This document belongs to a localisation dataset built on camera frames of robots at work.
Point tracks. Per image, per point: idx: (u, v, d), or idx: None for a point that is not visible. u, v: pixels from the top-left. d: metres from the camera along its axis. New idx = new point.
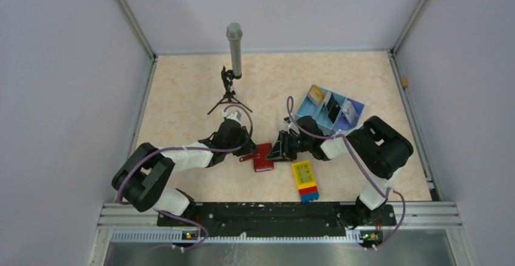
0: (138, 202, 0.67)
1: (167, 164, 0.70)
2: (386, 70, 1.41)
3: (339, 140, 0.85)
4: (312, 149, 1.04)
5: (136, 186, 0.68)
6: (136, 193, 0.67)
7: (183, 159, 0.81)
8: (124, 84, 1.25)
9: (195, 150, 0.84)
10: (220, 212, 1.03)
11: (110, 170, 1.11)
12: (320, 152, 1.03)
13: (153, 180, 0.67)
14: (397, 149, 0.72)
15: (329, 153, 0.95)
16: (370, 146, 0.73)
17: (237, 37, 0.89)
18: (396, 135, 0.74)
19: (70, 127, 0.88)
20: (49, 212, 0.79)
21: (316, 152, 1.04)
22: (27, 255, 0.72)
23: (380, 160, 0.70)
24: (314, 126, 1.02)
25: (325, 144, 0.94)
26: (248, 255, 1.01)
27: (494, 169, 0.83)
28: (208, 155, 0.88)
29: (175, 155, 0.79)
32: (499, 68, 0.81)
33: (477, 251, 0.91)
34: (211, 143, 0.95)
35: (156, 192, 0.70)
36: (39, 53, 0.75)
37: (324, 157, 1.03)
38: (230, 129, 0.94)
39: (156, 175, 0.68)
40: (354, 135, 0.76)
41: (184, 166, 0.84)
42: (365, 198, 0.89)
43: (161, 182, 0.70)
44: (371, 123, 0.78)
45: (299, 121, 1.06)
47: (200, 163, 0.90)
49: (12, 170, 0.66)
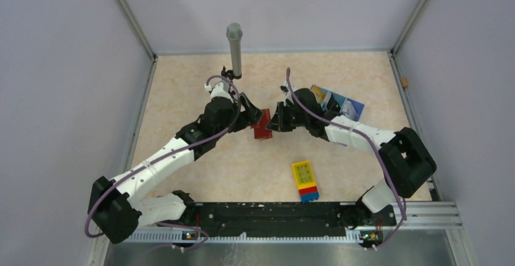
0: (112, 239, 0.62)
1: (123, 203, 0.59)
2: (386, 70, 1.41)
3: (355, 136, 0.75)
4: (310, 125, 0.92)
5: (101, 225, 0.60)
6: (104, 230, 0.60)
7: (151, 178, 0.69)
8: (124, 84, 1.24)
9: (162, 163, 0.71)
10: (220, 212, 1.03)
11: (110, 170, 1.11)
12: (319, 130, 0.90)
13: (114, 220, 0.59)
14: (424, 172, 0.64)
15: (332, 136, 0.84)
16: (402, 164, 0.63)
17: (237, 36, 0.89)
18: (427, 155, 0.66)
19: (70, 127, 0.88)
20: (48, 212, 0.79)
21: (313, 129, 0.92)
22: (27, 255, 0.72)
23: (407, 181, 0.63)
24: (312, 101, 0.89)
25: (330, 128, 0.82)
26: (248, 255, 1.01)
27: (494, 169, 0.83)
28: (185, 155, 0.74)
29: (135, 184, 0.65)
32: (499, 68, 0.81)
33: (477, 251, 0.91)
34: (195, 129, 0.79)
35: (126, 227, 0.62)
36: (39, 52, 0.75)
37: (323, 135, 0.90)
38: (217, 112, 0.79)
39: (115, 216, 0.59)
40: (387, 149, 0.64)
41: (158, 180, 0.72)
42: (368, 201, 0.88)
43: (126, 220, 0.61)
44: (406, 136, 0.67)
45: (296, 93, 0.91)
47: (185, 162, 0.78)
49: (13, 170, 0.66)
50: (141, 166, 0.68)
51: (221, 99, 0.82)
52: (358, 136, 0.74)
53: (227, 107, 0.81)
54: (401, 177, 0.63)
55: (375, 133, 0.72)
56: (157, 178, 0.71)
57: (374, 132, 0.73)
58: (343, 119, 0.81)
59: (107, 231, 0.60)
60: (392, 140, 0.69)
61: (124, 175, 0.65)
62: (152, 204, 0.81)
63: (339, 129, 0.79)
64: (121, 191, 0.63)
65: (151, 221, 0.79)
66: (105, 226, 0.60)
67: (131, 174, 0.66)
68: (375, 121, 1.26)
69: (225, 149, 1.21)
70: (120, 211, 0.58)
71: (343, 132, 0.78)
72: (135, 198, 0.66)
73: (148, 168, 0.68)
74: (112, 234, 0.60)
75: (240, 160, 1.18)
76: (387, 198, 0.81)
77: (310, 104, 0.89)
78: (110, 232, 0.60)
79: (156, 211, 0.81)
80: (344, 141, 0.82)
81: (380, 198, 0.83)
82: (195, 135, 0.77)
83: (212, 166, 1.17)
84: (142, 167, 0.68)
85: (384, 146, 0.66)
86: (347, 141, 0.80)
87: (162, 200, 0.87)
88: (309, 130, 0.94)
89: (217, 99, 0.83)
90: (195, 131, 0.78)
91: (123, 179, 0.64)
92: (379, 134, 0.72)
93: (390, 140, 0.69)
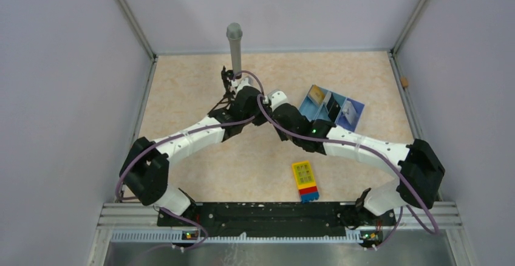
0: (141, 198, 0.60)
1: (162, 161, 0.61)
2: (386, 70, 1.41)
3: (363, 153, 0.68)
4: (302, 143, 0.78)
5: (133, 184, 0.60)
6: (134, 190, 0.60)
7: (186, 147, 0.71)
8: (124, 84, 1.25)
9: (198, 133, 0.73)
10: (220, 212, 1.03)
11: (110, 170, 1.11)
12: (314, 144, 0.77)
13: (150, 177, 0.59)
14: (437, 181, 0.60)
15: (331, 150, 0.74)
16: (424, 182, 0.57)
17: (237, 37, 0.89)
18: (438, 163, 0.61)
19: (70, 127, 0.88)
20: (49, 212, 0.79)
21: (306, 145, 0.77)
22: (28, 256, 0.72)
23: (428, 197, 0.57)
24: (296, 116, 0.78)
25: (329, 144, 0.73)
26: (248, 255, 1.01)
27: (494, 170, 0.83)
28: (218, 132, 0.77)
29: (173, 147, 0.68)
32: (498, 69, 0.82)
33: (477, 251, 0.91)
34: (226, 113, 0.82)
35: (156, 189, 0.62)
36: (39, 52, 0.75)
37: (319, 149, 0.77)
38: (247, 99, 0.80)
39: (152, 172, 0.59)
40: (407, 169, 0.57)
41: (190, 152, 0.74)
42: (371, 206, 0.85)
43: (161, 180, 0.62)
44: (420, 149, 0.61)
45: (277, 113, 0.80)
47: (212, 142, 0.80)
49: (14, 171, 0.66)
50: (180, 133, 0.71)
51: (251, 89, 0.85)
52: (368, 152, 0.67)
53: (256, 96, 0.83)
54: (422, 194, 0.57)
55: (387, 149, 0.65)
56: (191, 148, 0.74)
57: (384, 147, 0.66)
58: (341, 131, 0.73)
59: (138, 190, 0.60)
60: (407, 156, 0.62)
61: (162, 138, 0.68)
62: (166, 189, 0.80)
63: (341, 145, 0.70)
64: (160, 150, 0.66)
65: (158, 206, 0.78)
66: (138, 185, 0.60)
67: (170, 138, 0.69)
68: (375, 121, 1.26)
69: (225, 149, 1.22)
70: (159, 168, 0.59)
71: (346, 147, 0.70)
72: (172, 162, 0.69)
73: (186, 135, 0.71)
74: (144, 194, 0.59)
75: (240, 160, 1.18)
76: (393, 204, 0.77)
77: (296, 119, 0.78)
78: (141, 191, 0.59)
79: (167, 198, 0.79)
80: (345, 155, 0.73)
81: (384, 202, 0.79)
82: (227, 117, 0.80)
83: (212, 166, 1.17)
84: (181, 135, 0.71)
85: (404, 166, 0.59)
86: (350, 155, 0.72)
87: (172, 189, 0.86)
88: (302, 148, 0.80)
89: (246, 88, 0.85)
90: (227, 115, 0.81)
91: (163, 141, 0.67)
92: (392, 150, 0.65)
93: (407, 156, 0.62)
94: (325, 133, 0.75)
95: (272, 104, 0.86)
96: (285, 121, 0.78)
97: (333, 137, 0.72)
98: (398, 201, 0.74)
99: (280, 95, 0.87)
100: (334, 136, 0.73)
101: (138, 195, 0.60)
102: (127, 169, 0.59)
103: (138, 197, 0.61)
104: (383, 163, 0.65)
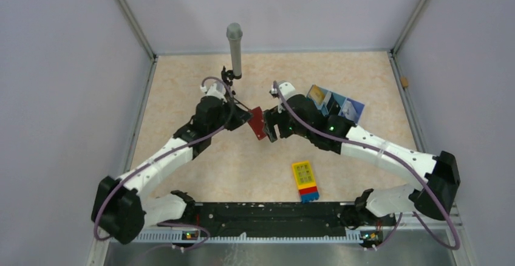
0: (121, 236, 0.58)
1: (133, 198, 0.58)
2: (386, 70, 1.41)
3: (386, 159, 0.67)
4: (317, 138, 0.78)
5: (109, 225, 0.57)
6: (111, 231, 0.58)
7: (155, 176, 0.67)
8: (123, 84, 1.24)
9: (166, 160, 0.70)
10: (220, 212, 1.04)
11: (109, 170, 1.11)
12: (330, 141, 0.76)
13: (124, 217, 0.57)
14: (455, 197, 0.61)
15: (348, 152, 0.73)
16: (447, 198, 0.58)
17: (237, 37, 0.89)
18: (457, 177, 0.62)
19: (70, 127, 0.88)
20: (48, 212, 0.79)
21: (321, 141, 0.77)
22: (27, 257, 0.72)
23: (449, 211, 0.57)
24: (311, 109, 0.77)
25: (347, 145, 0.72)
26: (248, 255, 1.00)
27: (494, 170, 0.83)
28: (186, 152, 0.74)
29: (142, 180, 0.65)
32: (499, 69, 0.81)
33: (477, 251, 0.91)
34: (190, 129, 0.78)
35: (133, 224, 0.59)
36: (38, 52, 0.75)
37: (334, 147, 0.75)
38: (208, 112, 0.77)
39: (124, 212, 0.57)
40: (435, 184, 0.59)
41: (161, 178, 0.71)
42: (373, 208, 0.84)
43: (136, 214, 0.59)
44: (445, 162, 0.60)
45: (292, 105, 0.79)
47: (184, 161, 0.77)
49: (13, 170, 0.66)
50: (146, 163, 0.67)
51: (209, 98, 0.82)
52: (392, 160, 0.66)
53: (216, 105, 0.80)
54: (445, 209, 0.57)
55: (413, 159, 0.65)
56: (161, 175, 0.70)
57: (410, 156, 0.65)
58: (362, 133, 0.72)
59: (115, 232, 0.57)
60: (433, 170, 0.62)
61: (128, 173, 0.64)
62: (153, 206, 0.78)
63: (362, 147, 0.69)
64: (127, 187, 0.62)
65: (154, 221, 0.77)
66: (114, 225, 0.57)
67: (136, 171, 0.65)
68: (375, 121, 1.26)
69: (225, 149, 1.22)
70: (130, 206, 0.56)
71: (369, 152, 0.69)
72: (144, 195, 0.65)
73: (153, 164, 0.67)
74: (121, 234, 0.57)
75: (240, 160, 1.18)
76: (397, 207, 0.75)
77: (313, 115, 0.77)
78: (118, 232, 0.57)
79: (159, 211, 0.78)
80: (364, 158, 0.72)
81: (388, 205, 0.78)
82: (192, 135, 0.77)
83: (212, 166, 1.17)
84: (147, 165, 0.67)
85: (431, 180, 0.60)
86: (368, 159, 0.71)
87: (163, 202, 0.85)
88: (316, 144, 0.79)
89: (204, 99, 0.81)
90: (191, 131, 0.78)
91: (129, 176, 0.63)
92: (418, 160, 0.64)
93: (433, 170, 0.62)
94: (343, 132, 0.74)
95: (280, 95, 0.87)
96: (300, 114, 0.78)
97: (353, 138, 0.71)
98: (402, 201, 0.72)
99: (288, 87, 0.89)
100: (354, 136, 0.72)
101: (116, 235, 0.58)
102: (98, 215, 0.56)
103: (117, 237, 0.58)
104: (407, 172, 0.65)
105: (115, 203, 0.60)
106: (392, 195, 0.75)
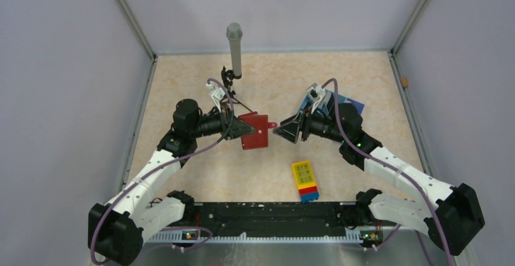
0: (121, 260, 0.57)
1: (126, 221, 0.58)
2: (386, 70, 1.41)
3: (402, 180, 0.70)
4: (345, 150, 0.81)
5: (107, 250, 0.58)
6: (111, 255, 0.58)
7: (143, 194, 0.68)
8: (124, 84, 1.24)
9: (153, 176, 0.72)
10: (220, 212, 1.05)
11: (109, 170, 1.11)
12: (356, 156, 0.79)
13: (121, 240, 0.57)
14: (474, 231, 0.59)
15: (369, 168, 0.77)
16: (458, 227, 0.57)
17: (237, 36, 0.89)
18: (480, 214, 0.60)
19: (70, 127, 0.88)
20: (48, 212, 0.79)
21: (348, 154, 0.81)
22: (27, 257, 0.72)
23: (457, 243, 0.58)
24: (358, 128, 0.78)
25: (370, 161, 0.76)
26: (248, 255, 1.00)
27: (494, 170, 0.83)
28: (173, 164, 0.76)
29: (132, 201, 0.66)
32: (499, 70, 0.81)
33: (477, 252, 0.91)
34: (174, 138, 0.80)
35: (133, 246, 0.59)
36: (38, 51, 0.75)
37: (359, 163, 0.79)
38: (186, 118, 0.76)
39: (120, 237, 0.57)
40: (444, 209, 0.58)
41: (152, 195, 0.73)
42: (374, 209, 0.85)
43: (132, 237, 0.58)
44: (464, 195, 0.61)
45: (342, 115, 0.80)
47: (173, 172, 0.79)
49: (13, 170, 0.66)
50: (133, 183, 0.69)
51: (186, 102, 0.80)
52: (407, 182, 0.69)
53: (194, 112, 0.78)
54: (451, 238, 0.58)
55: (429, 184, 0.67)
56: (151, 192, 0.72)
57: (426, 182, 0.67)
58: (385, 153, 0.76)
59: (114, 255, 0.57)
60: (447, 198, 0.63)
61: (116, 195, 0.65)
62: (152, 217, 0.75)
63: (382, 166, 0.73)
64: (118, 211, 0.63)
65: (156, 229, 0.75)
66: (112, 249, 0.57)
67: (125, 193, 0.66)
68: (375, 121, 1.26)
69: (225, 149, 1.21)
70: (124, 229, 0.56)
71: (387, 170, 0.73)
72: (135, 215, 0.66)
73: (141, 183, 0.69)
74: (122, 257, 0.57)
75: (240, 160, 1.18)
76: (402, 220, 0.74)
77: (354, 130, 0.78)
78: (119, 255, 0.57)
79: (157, 221, 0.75)
80: (383, 177, 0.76)
81: (396, 217, 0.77)
82: (176, 144, 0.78)
83: (212, 166, 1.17)
84: (134, 185, 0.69)
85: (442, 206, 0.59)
86: (388, 178, 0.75)
87: (161, 208, 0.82)
88: (342, 155, 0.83)
89: (183, 102, 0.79)
90: (176, 141, 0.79)
91: (118, 199, 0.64)
92: (433, 186, 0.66)
93: (446, 198, 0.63)
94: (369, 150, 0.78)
95: (317, 94, 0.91)
96: (346, 126, 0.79)
97: (376, 155, 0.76)
98: (407, 218, 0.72)
99: (319, 91, 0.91)
100: (378, 155, 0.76)
101: (115, 259, 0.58)
102: (92, 243, 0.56)
103: (119, 261, 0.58)
104: (420, 196, 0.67)
105: (110, 226, 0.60)
106: (405, 210, 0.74)

● ● ● ● ● ● ●

## Exercise aim
Would you state how many lines in the listing above contain the word "camera"? Reply with the number and no other words.

## Completed exercise
2